Walking time 4 hours 42 minutes

Length 14.6km / 9.1mi

Route developer: Philip Cheesewright

Route checker: David Davison

Start location Whatstandwell Station
Route Summary A medium circular length walk along the valley of the Derbyshire Derwent, taking in the fascinating industrial heritage of Cromford.
*move mouse over graph to see points on route
Getting there

Whatstandwell is served by frequent trains from Derby to Matlock. By car take the A6 north from Derby or south from Matlock. The station car park costs £2 in 2012. There is a small amount of free parking directly on the canal towpath nearby. From the station drive 250m north and turn right at the Derwent Hotel. After 50m up a steep twisting hill turn right just before the canal bridge.

You could do the walk from Cromford Station if desired, or just do either half of the walk and return by train from either end.

Trent Barton service 6.1 (Derby to Matlock / Bakewell) will get you to the Greyhound at Cromford.

Description

[1] Leave Whatstandwell Station car park and turn right. Walk along the A6 and cross the Derwent bridge. On the other side cross the road carefully – Hazard - blind bend – and cross the small triangular patch of grass to a stile. Cross the small field of rough grass to the stile by a field gate. Cross the road and go through the squeeze stile. Follow the path uphill through trees for 100m then turn sharp left at a waymark and ascend steps. The path emerges onto a steep driveway then after only 10m leaves it to the left and  follows a fence line up again through a stile and past Lambert Hill House.  You emerge at the corner of a field.

Note: If starting from the canal side car park walk down the hill the way you came and cross the Derwent.

[2] Follow the left hand wall line uphill through 2 stiles and a gap left of a line of trees. Looking back gives a good view of Crich Quarry and Crich Stand.  At the next field boundary 5 paths meet. Take the sharp right turn (do not go through gate) keeping the boundary of the wood to your left (you will now be following Midshires Way signs to Waypoint 7) dropping downhill to a group of buildings. Aim for the gate to the left of the greenhouse. Walk diagonally left to the Watergate Farm gateway. Cross the driveway and Mere Brook and bear left up the bank. Cross a field to the top left corner and follow the fence line behind a tree to a stile by a field gate, leading onto a track. Turn left and walk up past Bunting Wood Farm and  Yew Tree Cottage.

[3] Ignore a left turn then at a fork in the track enter Watfield Farm by gate or stile and bear right up past the farm buildings, passing two stiles and a gate. Exit the farm over a third stile onto a path along the right hand margin of a wood, then through the wood, ignoring the right turn onto ‘The Kings Lot Path’. Then bear left to a well-marked path downhill which leaves the wood. Pass through 2 stiles close together into a small field, following round to the left to a squeeze stile by a field gate which gives onto a road (the B5035).

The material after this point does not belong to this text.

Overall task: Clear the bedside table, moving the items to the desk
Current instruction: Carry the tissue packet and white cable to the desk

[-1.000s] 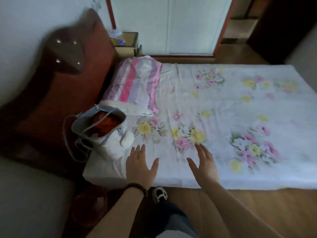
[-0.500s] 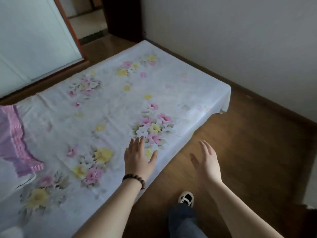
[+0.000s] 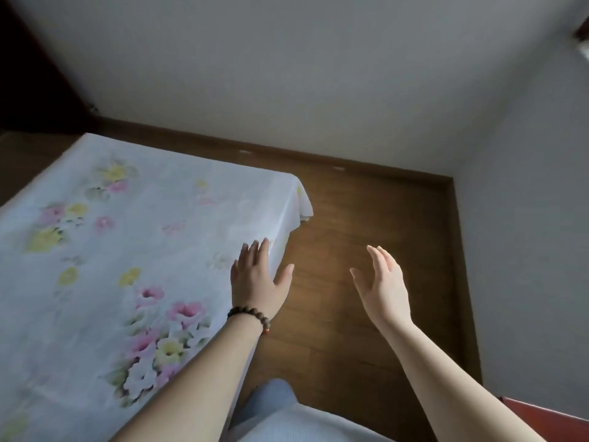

Cross the road and go down Intake Lane, marked with a ‘Bridleway’ sign. Follow the lane straight for 1.4km past two caravan sites and through 2 wicket gates. Eventually the paving turns to track and shortly afterwards the sandy  track enters trees and turns sharp right through another wicket gate. Follow the track round to the left and downhill through the wood, the track showing evidence of having been paved with gritstone blocks

[4] After 250m the track passes under the stone-clad embankment of the Sheep Pasture Incline of the Cromford and High Peak Railway. 

(A)The Cromford and High Peak Railway is in many ways one of the most remarkable railways built in the UK.  Was one of the earliest significant railways in England, being built to overcome the impossibility of building a canal over the peak from the Midlands to Manchester.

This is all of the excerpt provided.